— WORK REQUEST —
Give the records again in full, exactly as they appear, but without the pictures.

— Stored dataset items —
▽
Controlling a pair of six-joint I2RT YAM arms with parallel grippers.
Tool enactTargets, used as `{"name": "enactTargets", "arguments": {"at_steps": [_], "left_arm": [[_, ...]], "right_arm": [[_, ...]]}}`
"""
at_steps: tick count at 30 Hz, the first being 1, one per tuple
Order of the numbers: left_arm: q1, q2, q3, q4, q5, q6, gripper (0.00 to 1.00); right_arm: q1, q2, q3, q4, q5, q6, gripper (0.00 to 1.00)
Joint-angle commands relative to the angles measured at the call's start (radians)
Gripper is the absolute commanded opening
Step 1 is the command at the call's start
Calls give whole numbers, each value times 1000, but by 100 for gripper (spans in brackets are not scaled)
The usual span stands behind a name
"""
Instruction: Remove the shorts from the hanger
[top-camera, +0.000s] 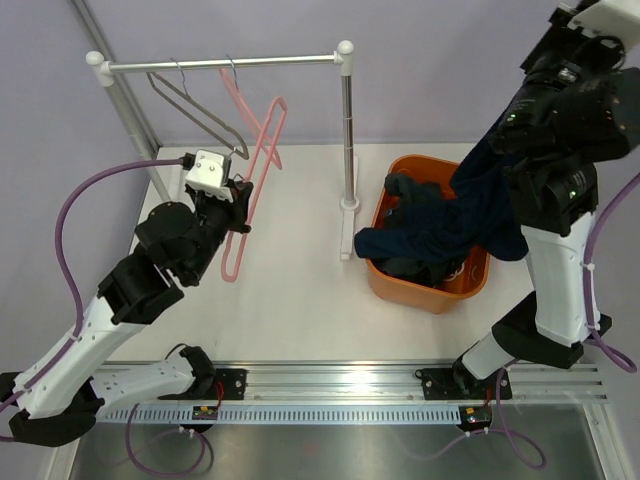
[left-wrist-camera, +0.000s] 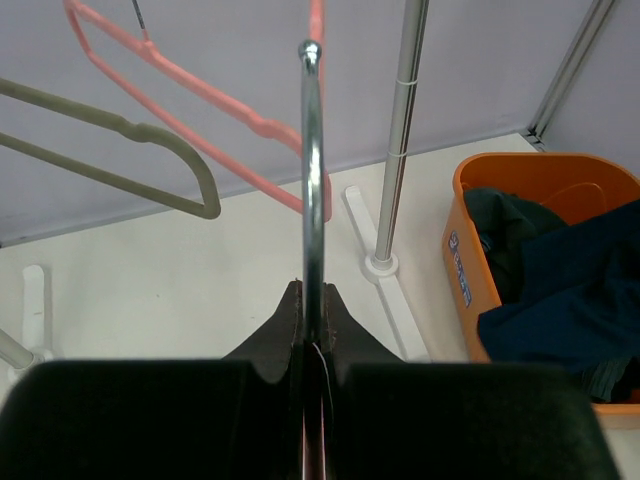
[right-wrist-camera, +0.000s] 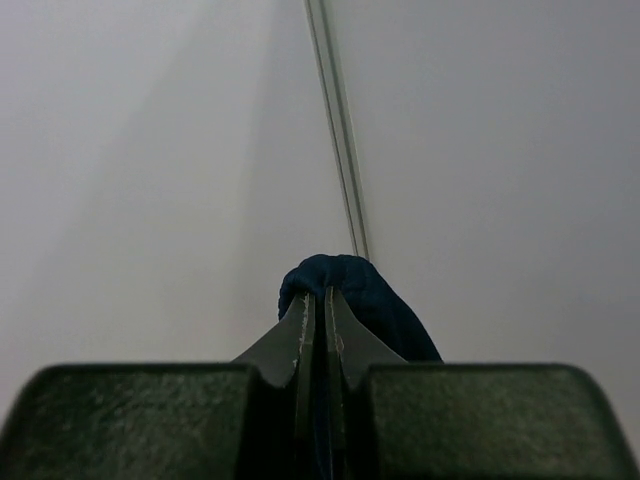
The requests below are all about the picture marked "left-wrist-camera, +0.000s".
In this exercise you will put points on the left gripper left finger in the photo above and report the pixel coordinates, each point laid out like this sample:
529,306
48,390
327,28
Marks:
237,417

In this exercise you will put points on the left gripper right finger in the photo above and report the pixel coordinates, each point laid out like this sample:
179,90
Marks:
392,419

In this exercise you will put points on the navy blue shorts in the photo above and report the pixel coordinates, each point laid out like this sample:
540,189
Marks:
579,305

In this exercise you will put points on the black shorts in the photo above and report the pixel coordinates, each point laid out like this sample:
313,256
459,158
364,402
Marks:
505,223

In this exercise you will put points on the grey hanger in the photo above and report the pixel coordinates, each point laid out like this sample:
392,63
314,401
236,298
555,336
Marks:
65,162

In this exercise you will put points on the pink hanger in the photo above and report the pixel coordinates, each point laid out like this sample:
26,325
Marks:
222,75
314,453

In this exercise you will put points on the silver clothes rack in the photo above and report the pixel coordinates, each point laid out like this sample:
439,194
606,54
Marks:
376,236

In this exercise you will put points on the orange plastic basket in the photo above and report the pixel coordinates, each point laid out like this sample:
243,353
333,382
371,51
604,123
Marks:
576,187
△
— EXPECTED ANSWER —
Controlling a pair of six-joint I2RT YAM arms with parallel grippers.
Tool enactTargets, used as `{"name": "enactTargets", "arguments": {"at_steps": [_], "left_arm": [[_, ...]], "right_arm": [[_, ...]]}}`
"""
at_steps: tick count at 30 Hz, the first being 1, one per tuple
Order of the numbers: left_arm: q1, q2, q3, q4, q5, q6, gripper (0.00 to 1.00); right_arm: q1, q2, q3, q4, q5, q6, gripper (0.00 to 1.00)
Joint-angle commands relative to the angles measured at the call's start (radians)
Gripper is the absolute commanded opening
Step 1 is the command at the call's start
Calls give whole numbers, each value times 1000, but by 100 for gripper (spans in brackets are not scaled)
The usual span stands behind a name
"""
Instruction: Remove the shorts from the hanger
[top-camera, +0.000s] 
[left-wrist-camera, +0.000s] 
[right-wrist-camera, +0.000s] 
The requests below are all about the picture marked "left-wrist-camera, +0.000s".
In this exercise you will put points on the left gripper left finger in the photo above and report the pixel coordinates, each point laid out like this sample:
529,306
48,390
327,28
Marks:
237,417

In this exercise you will put points on the left gripper right finger in the photo above and report the pixel coordinates, each point laid out like this sample:
179,90
Marks:
392,419

In this exercise you will put points on the navy blue shorts in the photo above and report the pixel coordinates, each point laid out like this sample:
540,189
Marks:
579,305

In this exercise you will put points on the black shorts in the photo above and report the pixel coordinates, each point laid out like this sample:
313,256
459,158
364,402
Marks:
505,223

In this exercise you will put points on the grey hanger in the photo above and report the pixel coordinates, each point laid out like this sample:
392,63
314,401
236,298
555,336
Marks:
65,162

In this exercise you will put points on the pink hanger in the photo above and report the pixel coordinates, each point laid out like this sample:
26,325
Marks:
222,75
314,453

In this exercise you will put points on the silver clothes rack in the photo above and report the pixel coordinates, each point laid out like this sample:
439,194
606,54
Marks:
376,236

In this exercise you will put points on the orange plastic basket in the photo above and report the pixel coordinates, each point laid out like this sample:
243,353
333,382
371,51
604,123
Marks:
576,187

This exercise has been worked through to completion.